▸ **WORK ITEM**
Look through the records below for the line with "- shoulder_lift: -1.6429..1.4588". Return that line and each one after it up to and including the line with "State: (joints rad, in", exactly.

▸ **INPUT DATA**
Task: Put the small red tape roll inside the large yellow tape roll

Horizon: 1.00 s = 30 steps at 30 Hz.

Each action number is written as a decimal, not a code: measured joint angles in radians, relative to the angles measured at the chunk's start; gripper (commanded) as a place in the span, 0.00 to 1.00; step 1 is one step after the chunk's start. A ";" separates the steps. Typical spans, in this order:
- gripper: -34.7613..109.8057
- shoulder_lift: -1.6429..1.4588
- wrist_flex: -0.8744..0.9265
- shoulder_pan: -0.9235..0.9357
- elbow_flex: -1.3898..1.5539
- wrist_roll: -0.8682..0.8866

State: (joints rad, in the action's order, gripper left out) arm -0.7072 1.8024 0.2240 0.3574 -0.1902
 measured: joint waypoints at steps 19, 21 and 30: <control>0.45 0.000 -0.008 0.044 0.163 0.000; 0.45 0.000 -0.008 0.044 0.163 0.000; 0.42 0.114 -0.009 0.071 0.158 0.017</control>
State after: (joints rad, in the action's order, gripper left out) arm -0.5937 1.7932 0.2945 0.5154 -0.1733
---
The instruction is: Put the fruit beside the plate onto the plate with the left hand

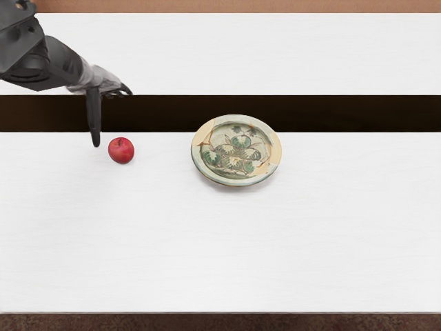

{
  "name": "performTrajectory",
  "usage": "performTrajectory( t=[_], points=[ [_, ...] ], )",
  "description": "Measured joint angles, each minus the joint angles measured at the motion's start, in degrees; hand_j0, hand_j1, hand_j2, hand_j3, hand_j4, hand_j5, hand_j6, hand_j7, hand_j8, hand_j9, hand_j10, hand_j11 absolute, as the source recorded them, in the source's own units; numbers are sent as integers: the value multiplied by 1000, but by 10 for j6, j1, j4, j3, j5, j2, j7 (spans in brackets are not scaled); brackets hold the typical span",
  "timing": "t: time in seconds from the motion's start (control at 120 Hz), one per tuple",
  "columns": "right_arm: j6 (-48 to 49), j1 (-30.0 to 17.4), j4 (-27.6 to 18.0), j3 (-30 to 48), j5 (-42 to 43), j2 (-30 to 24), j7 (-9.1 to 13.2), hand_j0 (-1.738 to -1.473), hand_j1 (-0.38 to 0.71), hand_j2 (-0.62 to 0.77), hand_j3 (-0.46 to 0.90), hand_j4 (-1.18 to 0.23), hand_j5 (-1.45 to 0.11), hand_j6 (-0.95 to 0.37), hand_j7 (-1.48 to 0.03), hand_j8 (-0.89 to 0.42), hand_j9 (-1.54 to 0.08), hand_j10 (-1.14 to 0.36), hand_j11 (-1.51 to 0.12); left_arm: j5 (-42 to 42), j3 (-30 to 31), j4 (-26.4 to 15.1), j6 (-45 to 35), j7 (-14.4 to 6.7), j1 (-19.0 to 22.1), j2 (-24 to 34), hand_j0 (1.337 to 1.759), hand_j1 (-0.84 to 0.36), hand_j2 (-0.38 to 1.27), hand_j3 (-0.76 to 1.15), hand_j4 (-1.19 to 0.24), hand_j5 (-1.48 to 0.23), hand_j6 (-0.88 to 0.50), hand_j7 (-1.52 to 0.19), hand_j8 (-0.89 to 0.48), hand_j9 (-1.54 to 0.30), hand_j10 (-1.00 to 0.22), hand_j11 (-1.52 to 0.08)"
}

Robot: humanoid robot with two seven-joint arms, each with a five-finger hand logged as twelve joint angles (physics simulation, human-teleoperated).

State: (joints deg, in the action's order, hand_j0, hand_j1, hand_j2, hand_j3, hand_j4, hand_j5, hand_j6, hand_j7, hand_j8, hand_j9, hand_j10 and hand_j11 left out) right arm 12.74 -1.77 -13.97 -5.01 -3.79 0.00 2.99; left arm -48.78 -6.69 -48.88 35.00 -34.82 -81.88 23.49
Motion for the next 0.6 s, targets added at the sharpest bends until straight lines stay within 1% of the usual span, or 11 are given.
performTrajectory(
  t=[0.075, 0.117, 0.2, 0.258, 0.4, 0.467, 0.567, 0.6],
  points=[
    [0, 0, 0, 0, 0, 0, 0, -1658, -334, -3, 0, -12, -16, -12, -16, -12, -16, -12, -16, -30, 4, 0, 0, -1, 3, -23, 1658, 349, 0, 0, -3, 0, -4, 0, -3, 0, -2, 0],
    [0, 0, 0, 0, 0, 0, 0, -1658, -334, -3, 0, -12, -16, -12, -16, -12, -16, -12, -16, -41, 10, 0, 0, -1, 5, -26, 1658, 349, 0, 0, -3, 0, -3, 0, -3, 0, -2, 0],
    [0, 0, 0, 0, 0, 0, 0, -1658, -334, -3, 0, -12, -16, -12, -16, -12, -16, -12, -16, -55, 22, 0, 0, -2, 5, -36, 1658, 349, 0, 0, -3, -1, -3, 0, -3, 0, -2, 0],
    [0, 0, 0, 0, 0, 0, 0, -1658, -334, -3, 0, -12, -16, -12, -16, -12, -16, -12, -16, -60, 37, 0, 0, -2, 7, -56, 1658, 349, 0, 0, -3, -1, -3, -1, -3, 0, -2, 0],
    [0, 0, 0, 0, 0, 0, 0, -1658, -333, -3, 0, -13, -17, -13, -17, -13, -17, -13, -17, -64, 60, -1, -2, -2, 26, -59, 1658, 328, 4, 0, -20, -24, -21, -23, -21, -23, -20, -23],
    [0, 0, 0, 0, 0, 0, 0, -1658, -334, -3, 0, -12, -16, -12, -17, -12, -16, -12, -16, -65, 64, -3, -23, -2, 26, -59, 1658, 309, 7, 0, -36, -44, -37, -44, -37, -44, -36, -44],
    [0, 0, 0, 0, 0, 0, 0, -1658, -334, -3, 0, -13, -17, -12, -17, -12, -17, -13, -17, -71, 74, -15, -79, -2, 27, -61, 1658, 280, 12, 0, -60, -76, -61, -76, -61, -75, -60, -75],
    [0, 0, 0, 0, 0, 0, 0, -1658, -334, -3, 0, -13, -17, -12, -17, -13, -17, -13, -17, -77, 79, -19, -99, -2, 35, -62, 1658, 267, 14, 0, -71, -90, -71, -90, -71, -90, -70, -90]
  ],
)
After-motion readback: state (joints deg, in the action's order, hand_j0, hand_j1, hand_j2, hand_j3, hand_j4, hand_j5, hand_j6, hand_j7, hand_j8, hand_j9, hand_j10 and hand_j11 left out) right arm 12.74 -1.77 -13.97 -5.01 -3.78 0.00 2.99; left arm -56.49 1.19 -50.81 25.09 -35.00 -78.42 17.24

▸ **RESPONSE AREA**
- shoulder_lift: -1.6429..1.4588
- wrist_flex: -0.8744..0.9265
- shoulder_pan: -0.9235..0.9357
- elbow_flex: -1.3898..1.5539
- wrist_roll: -0.8682..0.8866

State: (joints rad, in the action's order, gripper left out) arm -0.7072 1.8024 0.2240 0.3574 -0.1902

This answer is now complete.